# Inventory Organizational Content

Being able to retrieve, display, analyze, and export the content within an organization Portal are important tasks for any admin. Here we will leverage the [ContentManager](https://developers.arcgis.com/python/api-reference/arcgis.gis.toc.html#contentmanager) and [UserManager](https://developers.arcgis.com/python/api-reference/arcgis.gis.toc.html#usermanager) classes of the GIS module, as well as some functionality from the [Pandas](https://pandas.pydata.org/docs/index.html) library, to accomplish those tasks.

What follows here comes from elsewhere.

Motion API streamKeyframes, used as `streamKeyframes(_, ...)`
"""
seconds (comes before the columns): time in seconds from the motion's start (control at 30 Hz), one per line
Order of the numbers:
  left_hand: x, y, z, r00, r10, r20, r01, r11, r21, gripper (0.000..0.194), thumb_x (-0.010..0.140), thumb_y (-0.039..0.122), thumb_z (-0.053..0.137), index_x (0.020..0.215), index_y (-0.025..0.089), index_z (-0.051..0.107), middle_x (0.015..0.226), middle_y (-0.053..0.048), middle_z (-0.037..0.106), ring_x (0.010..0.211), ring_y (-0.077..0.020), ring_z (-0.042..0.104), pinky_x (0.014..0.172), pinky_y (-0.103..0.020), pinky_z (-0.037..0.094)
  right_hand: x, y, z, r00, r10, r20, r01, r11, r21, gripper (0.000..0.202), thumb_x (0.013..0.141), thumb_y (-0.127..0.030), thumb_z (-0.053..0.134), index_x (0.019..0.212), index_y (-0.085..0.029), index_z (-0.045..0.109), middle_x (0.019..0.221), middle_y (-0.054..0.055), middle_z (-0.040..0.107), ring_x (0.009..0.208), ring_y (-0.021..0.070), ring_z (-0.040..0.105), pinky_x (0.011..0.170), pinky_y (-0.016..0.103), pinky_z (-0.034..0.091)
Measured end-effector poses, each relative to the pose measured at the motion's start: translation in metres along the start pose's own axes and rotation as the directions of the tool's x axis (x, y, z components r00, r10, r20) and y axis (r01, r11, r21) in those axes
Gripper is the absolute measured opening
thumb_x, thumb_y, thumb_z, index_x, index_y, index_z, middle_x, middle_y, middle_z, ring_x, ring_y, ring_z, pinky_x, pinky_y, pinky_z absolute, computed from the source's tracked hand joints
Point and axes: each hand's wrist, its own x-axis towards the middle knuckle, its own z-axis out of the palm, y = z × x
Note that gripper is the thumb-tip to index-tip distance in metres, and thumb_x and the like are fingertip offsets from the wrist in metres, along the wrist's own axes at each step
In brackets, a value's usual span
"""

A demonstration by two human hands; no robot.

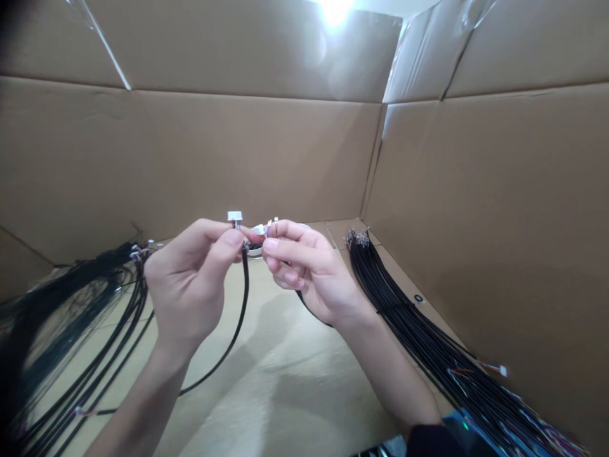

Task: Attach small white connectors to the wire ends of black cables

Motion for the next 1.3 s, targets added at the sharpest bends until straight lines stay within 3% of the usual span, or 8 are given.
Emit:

In this page we are going to observe how the following can be accomplished:
- [Import Libraries](#Import-Libraries)
- [Connect to ArcGIS Online](#Connect-to-ArcGIS-Online)
- [Querying Content](#Querying-Content)
    - [Searching for Content](#Searching-for-Content)
    - [Displaying Content](#Displaying-Content)
    - [Sorting Content](#Sorting-Content)
- [Querying Organization Content](#Querying-Organization-Content)
    - [Searching for Organization Members](#Searching-for-Organization-Members)
    - [Getting Member Content](#Getting-Member-Content)
    - [Compiling Organization Content](#Compiling-Organization-Content)
- [Analyzing Organization Content with Pandas](#Analyzing-Organization-Content-with-Pandas)
    - [Filtering the Dataset](#Filtering-the-Dataset)
    - [Accessing Content by ID](#Accessing-Content-by-ID)
- [Exporting Data](#Exporting-Data)

## Import Libraries

In [1]:
import pandas as pd
from IPython.display import display

import arcgis
from arcgis.gis import GIS

## Connect to ArcGIS Online

In [2]:
profile_name = "your_profile_name"

gis = GIS(profile=profile_name)
gis.users.me

## Querying Content

To search for content within our organization, we can access the [ContentManager](https://developers.arcgis.com/python/api-reference/arcgis.gis.toc.html#arcgis.gis.ContentManager) class via `gis.content()`. 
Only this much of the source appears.